- **TASK TO COMPLETE**
Restate all the lines below word for word, but omit the pictures.

- **SOURCE RECORDS**
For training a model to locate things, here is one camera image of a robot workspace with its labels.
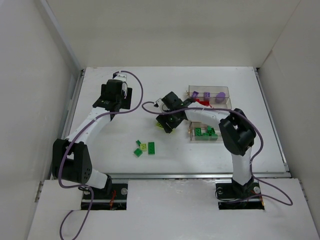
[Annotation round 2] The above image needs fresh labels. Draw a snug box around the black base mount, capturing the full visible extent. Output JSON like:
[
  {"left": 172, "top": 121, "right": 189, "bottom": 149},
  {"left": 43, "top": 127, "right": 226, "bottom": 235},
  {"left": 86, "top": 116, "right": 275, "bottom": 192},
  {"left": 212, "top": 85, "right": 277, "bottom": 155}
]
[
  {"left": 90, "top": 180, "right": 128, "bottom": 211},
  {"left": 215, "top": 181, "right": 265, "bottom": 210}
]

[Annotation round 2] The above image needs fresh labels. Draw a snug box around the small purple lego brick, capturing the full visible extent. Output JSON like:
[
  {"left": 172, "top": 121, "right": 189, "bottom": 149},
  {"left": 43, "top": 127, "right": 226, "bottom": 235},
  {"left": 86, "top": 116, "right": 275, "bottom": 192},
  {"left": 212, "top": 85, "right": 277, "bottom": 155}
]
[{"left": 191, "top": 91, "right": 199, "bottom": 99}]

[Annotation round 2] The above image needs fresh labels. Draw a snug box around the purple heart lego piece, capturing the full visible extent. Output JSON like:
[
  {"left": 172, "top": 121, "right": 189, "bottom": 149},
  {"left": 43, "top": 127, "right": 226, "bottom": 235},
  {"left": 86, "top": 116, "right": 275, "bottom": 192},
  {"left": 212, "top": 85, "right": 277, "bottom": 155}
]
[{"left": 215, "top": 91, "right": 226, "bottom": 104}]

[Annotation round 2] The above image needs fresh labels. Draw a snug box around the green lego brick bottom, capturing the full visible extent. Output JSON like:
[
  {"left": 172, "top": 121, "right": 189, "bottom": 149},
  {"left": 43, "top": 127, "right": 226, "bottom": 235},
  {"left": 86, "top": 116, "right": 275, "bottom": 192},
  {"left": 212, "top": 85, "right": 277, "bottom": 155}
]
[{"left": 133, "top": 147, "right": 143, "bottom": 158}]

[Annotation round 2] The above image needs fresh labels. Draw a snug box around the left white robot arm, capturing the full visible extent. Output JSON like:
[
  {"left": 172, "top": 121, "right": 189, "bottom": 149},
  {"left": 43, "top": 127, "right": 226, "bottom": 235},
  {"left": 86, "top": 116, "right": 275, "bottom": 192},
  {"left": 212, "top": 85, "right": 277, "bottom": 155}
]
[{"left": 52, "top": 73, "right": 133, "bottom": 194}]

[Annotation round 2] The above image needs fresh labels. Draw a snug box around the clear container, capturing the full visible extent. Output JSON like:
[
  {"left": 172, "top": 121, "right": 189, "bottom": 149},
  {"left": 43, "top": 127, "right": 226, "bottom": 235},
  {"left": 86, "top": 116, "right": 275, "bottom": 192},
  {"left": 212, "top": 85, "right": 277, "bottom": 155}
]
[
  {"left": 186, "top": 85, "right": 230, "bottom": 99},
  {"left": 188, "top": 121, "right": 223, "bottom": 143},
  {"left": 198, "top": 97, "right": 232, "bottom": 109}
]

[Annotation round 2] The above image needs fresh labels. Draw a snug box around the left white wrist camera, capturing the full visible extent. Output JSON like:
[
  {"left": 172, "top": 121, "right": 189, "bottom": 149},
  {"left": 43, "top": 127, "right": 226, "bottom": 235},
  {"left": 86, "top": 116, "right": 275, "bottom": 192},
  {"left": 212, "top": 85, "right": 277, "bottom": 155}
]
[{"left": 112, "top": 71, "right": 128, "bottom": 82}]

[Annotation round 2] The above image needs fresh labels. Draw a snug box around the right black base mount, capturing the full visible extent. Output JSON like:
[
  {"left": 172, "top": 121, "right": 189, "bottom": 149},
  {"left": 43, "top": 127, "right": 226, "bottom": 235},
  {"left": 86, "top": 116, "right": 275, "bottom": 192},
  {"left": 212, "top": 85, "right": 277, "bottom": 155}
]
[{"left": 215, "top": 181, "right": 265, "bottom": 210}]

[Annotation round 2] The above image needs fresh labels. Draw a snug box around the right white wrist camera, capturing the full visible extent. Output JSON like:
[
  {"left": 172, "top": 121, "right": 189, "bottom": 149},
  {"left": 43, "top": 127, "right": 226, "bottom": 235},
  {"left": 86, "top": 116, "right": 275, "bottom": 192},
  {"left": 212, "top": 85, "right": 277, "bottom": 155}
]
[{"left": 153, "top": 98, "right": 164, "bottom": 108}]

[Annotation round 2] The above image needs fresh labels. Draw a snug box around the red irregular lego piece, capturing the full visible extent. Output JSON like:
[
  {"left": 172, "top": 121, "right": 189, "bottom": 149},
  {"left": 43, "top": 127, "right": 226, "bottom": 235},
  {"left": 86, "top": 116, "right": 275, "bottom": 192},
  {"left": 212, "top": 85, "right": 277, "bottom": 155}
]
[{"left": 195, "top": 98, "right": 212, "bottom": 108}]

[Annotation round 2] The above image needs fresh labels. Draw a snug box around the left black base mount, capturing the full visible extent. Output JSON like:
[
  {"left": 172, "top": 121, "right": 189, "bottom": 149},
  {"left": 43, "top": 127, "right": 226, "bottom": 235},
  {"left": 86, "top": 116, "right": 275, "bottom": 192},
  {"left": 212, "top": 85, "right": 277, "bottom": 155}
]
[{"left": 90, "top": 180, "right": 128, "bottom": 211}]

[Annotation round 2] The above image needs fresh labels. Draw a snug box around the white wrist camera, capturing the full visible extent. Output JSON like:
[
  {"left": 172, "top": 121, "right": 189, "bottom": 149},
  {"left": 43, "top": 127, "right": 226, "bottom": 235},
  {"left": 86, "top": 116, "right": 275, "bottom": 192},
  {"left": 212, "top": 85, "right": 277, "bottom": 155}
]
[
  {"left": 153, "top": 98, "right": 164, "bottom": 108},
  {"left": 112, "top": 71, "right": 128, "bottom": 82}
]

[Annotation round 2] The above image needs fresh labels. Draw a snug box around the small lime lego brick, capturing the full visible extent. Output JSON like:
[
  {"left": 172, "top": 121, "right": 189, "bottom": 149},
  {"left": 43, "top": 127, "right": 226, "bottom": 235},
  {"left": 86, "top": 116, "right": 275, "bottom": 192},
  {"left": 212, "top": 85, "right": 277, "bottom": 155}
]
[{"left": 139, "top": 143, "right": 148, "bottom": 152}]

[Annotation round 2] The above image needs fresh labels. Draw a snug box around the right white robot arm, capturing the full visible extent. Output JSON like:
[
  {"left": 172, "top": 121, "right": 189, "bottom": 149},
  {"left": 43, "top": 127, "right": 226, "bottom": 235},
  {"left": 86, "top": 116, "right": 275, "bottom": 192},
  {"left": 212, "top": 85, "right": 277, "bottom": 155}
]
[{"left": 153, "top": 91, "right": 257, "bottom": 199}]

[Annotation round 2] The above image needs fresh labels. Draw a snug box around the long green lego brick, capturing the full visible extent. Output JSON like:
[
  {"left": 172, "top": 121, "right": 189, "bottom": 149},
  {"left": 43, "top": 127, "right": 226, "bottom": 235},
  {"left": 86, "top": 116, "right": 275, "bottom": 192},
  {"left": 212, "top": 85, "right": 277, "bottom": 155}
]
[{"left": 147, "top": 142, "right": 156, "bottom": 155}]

- **TASK RESPONSE**
For training a model to locate things, here is one camera image of a robot workspace with its labels.
[Annotation round 2] The above image needs fresh labels. Draw a snug box around the black base mount, capturing the full visible extent. Output JSON like:
[
  {"left": 172, "top": 121, "right": 189, "bottom": 149},
  {"left": 43, "top": 127, "right": 226, "bottom": 235},
  {"left": 86, "top": 116, "right": 275, "bottom": 192},
  {"left": 212, "top": 85, "right": 277, "bottom": 155}
]
[
  {"left": 90, "top": 180, "right": 128, "bottom": 211},
  {"left": 215, "top": 181, "right": 265, "bottom": 210}
]

[Annotation round 2] The above image needs fresh labels. Draw a snug box around the small purple lego brick, capturing the full visible extent. Output JSON like:
[
  {"left": 172, "top": 121, "right": 189, "bottom": 149},
  {"left": 43, "top": 127, "right": 226, "bottom": 235},
  {"left": 86, "top": 116, "right": 275, "bottom": 192},
  {"left": 212, "top": 85, "right": 277, "bottom": 155}
]
[{"left": 191, "top": 91, "right": 199, "bottom": 99}]

[Annotation round 2] The above image needs fresh labels. Draw a snug box around the purple heart lego piece, capturing the full visible extent. Output JSON like:
[
  {"left": 172, "top": 121, "right": 189, "bottom": 149},
  {"left": 43, "top": 127, "right": 226, "bottom": 235},
  {"left": 86, "top": 116, "right": 275, "bottom": 192},
  {"left": 212, "top": 85, "right": 277, "bottom": 155}
]
[{"left": 215, "top": 91, "right": 226, "bottom": 104}]

[Annotation round 2] The above image needs fresh labels. Draw a snug box around the green lego brick bottom, capturing the full visible extent. Output JSON like:
[
  {"left": 172, "top": 121, "right": 189, "bottom": 149},
  {"left": 43, "top": 127, "right": 226, "bottom": 235},
  {"left": 86, "top": 116, "right": 275, "bottom": 192},
  {"left": 212, "top": 85, "right": 277, "bottom": 155}
]
[{"left": 133, "top": 147, "right": 143, "bottom": 158}]

[Annotation round 2] The above image needs fresh labels. Draw a snug box around the left white robot arm, capturing the full visible extent. Output JSON like:
[
  {"left": 172, "top": 121, "right": 189, "bottom": 149},
  {"left": 43, "top": 127, "right": 226, "bottom": 235},
  {"left": 86, "top": 116, "right": 275, "bottom": 192},
  {"left": 212, "top": 85, "right": 277, "bottom": 155}
]
[{"left": 52, "top": 73, "right": 133, "bottom": 194}]

[Annotation round 2] The above image needs fresh labels. Draw a snug box around the clear container, capturing the full visible extent. Output JSON like:
[
  {"left": 172, "top": 121, "right": 189, "bottom": 149},
  {"left": 43, "top": 127, "right": 226, "bottom": 235},
  {"left": 86, "top": 116, "right": 275, "bottom": 192},
  {"left": 212, "top": 85, "right": 277, "bottom": 155}
]
[
  {"left": 186, "top": 85, "right": 230, "bottom": 99},
  {"left": 188, "top": 121, "right": 223, "bottom": 143},
  {"left": 198, "top": 97, "right": 232, "bottom": 109}
]

[Annotation round 2] The above image needs fresh labels. Draw a snug box around the left white wrist camera, capturing the full visible extent. Output JSON like:
[
  {"left": 172, "top": 121, "right": 189, "bottom": 149},
  {"left": 43, "top": 127, "right": 226, "bottom": 235},
  {"left": 86, "top": 116, "right": 275, "bottom": 192},
  {"left": 212, "top": 85, "right": 277, "bottom": 155}
]
[{"left": 112, "top": 71, "right": 128, "bottom": 82}]

[Annotation round 2] The above image needs fresh labels. Draw a snug box around the right black base mount, capturing the full visible extent. Output JSON like:
[
  {"left": 172, "top": 121, "right": 189, "bottom": 149},
  {"left": 43, "top": 127, "right": 226, "bottom": 235},
  {"left": 86, "top": 116, "right": 275, "bottom": 192},
  {"left": 212, "top": 85, "right": 277, "bottom": 155}
]
[{"left": 215, "top": 181, "right": 265, "bottom": 210}]

[Annotation round 2] The above image needs fresh labels. Draw a snug box around the right white wrist camera, capturing the full visible extent. Output JSON like:
[
  {"left": 172, "top": 121, "right": 189, "bottom": 149},
  {"left": 43, "top": 127, "right": 226, "bottom": 235},
  {"left": 86, "top": 116, "right": 275, "bottom": 192},
  {"left": 212, "top": 85, "right": 277, "bottom": 155}
]
[{"left": 153, "top": 98, "right": 164, "bottom": 108}]

[Annotation round 2] The above image needs fresh labels. Draw a snug box around the red irregular lego piece, capturing the full visible extent. Output JSON like:
[
  {"left": 172, "top": 121, "right": 189, "bottom": 149},
  {"left": 43, "top": 127, "right": 226, "bottom": 235},
  {"left": 86, "top": 116, "right": 275, "bottom": 192},
  {"left": 212, "top": 85, "right": 277, "bottom": 155}
]
[{"left": 195, "top": 98, "right": 212, "bottom": 108}]

[Annotation round 2] The above image needs fresh labels. Draw a snug box around the left black base mount, capturing the full visible extent. Output JSON like:
[
  {"left": 172, "top": 121, "right": 189, "bottom": 149},
  {"left": 43, "top": 127, "right": 226, "bottom": 235},
  {"left": 86, "top": 116, "right": 275, "bottom": 192},
  {"left": 212, "top": 85, "right": 277, "bottom": 155}
]
[{"left": 90, "top": 180, "right": 128, "bottom": 211}]

[Annotation round 2] The above image needs fresh labels. Draw a snug box around the white wrist camera, capturing the full visible extent. Output JSON like:
[
  {"left": 172, "top": 121, "right": 189, "bottom": 149},
  {"left": 43, "top": 127, "right": 226, "bottom": 235},
  {"left": 86, "top": 116, "right": 275, "bottom": 192},
  {"left": 212, "top": 85, "right": 277, "bottom": 155}
]
[
  {"left": 153, "top": 98, "right": 164, "bottom": 108},
  {"left": 112, "top": 71, "right": 128, "bottom": 82}
]

[Annotation round 2] The above image needs fresh labels. Draw a snug box around the small lime lego brick, capturing the full visible extent. Output JSON like:
[
  {"left": 172, "top": 121, "right": 189, "bottom": 149},
  {"left": 43, "top": 127, "right": 226, "bottom": 235},
  {"left": 86, "top": 116, "right": 275, "bottom": 192},
  {"left": 212, "top": 85, "right": 277, "bottom": 155}
]
[{"left": 139, "top": 143, "right": 148, "bottom": 152}]

[Annotation round 2] The above image needs fresh labels. Draw a snug box around the right white robot arm, capturing the full visible extent. Output JSON like:
[
  {"left": 172, "top": 121, "right": 189, "bottom": 149},
  {"left": 43, "top": 127, "right": 226, "bottom": 235},
  {"left": 86, "top": 116, "right": 275, "bottom": 192},
  {"left": 212, "top": 85, "right": 277, "bottom": 155}
]
[{"left": 153, "top": 91, "right": 257, "bottom": 199}]

[Annotation round 2] The above image needs fresh labels. Draw a snug box around the long green lego brick, capturing the full visible extent. Output JSON like:
[
  {"left": 172, "top": 121, "right": 189, "bottom": 149},
  {"left": 43, "top": 127, "right": 226, "bottom": 235},
  {"left": 86, "top": 116, "right": 275, "bottom": 192},
  {"left": 212, "top": 85, "right": 277, "bottom": 155}
]
[{"left": 147, "top": 142, "right": 156, "bottom": 155}]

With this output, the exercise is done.